Hey everyone, we are Nir and Gal from Traceloop (
https://www.traceloop.com). We help teams understand when their LLM apps are failing or hallucinating at scale. See a demo:
https://www.traceloop.com/video or try it yourself at
https://www.traceloop.com/docs/demo.
When moving your LLM app to production, significant scale makes it harder for engineers and data scientists alike to understand when their LLM is hallucinating or returning malformed responses. When you get to millions of calls to OpenAI a month, methods like “LLM as a judge” can’t work at a reasonable cost or latency. So, what most people we talked to usually do is sample some generations by hand, maybe for some specific important customers, and manually look for errors or hallucinations.
Traceloop is a monitoring platform that detects when your LLM app fails.

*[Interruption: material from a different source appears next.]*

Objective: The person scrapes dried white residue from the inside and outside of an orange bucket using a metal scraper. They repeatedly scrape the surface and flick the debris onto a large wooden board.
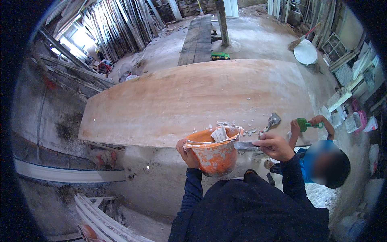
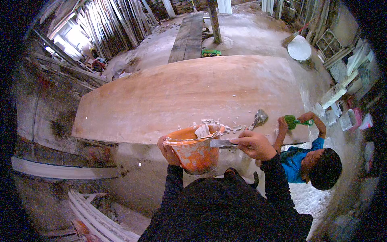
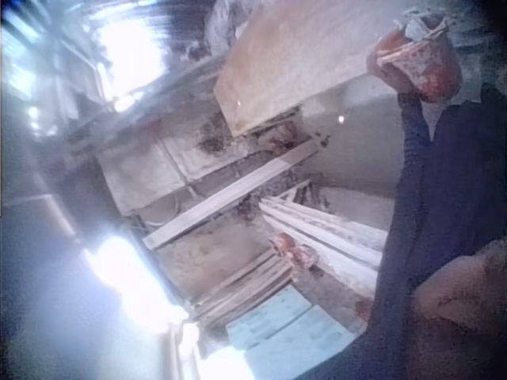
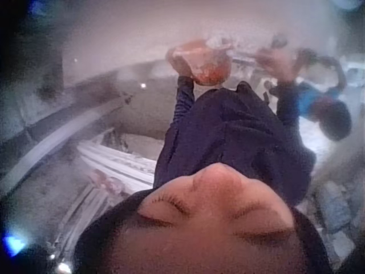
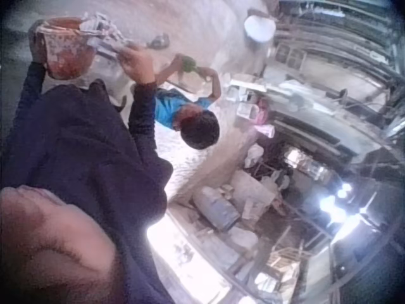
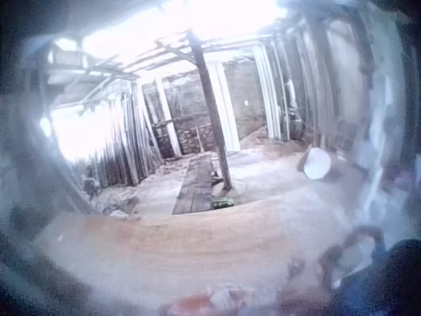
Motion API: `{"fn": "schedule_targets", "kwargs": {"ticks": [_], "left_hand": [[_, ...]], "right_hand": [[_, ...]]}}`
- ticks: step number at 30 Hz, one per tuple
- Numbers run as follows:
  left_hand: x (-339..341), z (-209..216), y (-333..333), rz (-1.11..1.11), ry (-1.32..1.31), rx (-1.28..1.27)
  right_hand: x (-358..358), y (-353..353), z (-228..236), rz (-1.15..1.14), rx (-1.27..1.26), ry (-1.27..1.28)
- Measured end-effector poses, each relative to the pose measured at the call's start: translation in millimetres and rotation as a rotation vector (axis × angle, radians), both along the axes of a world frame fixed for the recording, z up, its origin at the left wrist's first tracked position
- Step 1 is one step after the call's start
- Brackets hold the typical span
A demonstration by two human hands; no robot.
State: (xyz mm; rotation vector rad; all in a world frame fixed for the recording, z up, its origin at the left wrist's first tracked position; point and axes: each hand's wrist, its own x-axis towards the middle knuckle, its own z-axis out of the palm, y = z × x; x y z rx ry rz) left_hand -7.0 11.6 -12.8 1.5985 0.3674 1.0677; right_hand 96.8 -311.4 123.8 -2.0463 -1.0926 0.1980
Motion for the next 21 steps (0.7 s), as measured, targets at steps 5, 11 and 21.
{"fn": "schedule_targets", "kwargs": {"ticks": [5, 11, 21], "left_hand": [[1.2, -7.8, 2.9, -0.007, -0.005, -0.029], [1.2, -2.1, 0.1, 0.03, 0.038, 0.034], [1.9, -2.5, 0.1, 0.011, 0.027, -0.007]], "right_hand": [[-2.3, 10.0, 2.4, -0.032, -0.007, 0.058], [1.9, 10.0, -3.6, -0.005, 0.003, 0.015], [5.1, 8.8, -5.1, -0.027, -0.01, 0.017]]}}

Under the hood, we built real-time versions of known metrics like faithfulness, relevancy, redundancy, and many others. These are loosely based on some well-known NLP metrics that work well for LLM-generated texts. We correlate them with changes we detect in your system - like updates to prompts or to the model you’re using - to detect regressions automatically.
Here are some cool examples we’ve seen with our customers -
1. Applying our QA relevancy metric to an entity extraction task, we managed to discover issues where the model was not extracting the right entities (like an address instead of a person’s name); or returning random answers like “I’m here! What can I help you with today?”.
2. Our soft-faithfulness metric was able to detect cases in summarization tasks where a model was completely making up stuff that never appeared in the original text.
One of the challenges we faced was figuring out how to collect the data that we need from our customers' LLM apps. That’s where OpenTelemetry came in handy. We built OpenLLMetry (https://github.com/traceloop/openllmetry), and announced it here almost a year ago. It standardized the use of OpenTelemetry to observe LLM apps. We realized that the concepts of traces, spans, metrics, and logs that were standardized with OpenTelemetry can easily extend to gen AI. We partnered with 20+ observability platforms to make sure that OpenLLMetry becomes the standard for GenAI observability and that the data that we collect can be sent to other platforms as well.
We plan to extend the metrics we provide to support agents that use tools, vision models, and other amazing developments in our fast-paced industry.
We invite you to give Traceloop a spin and are eager for your feedback! How do you track and debug hallucinations? How much has that been an issue for you? What types of hallucinations have you encountered?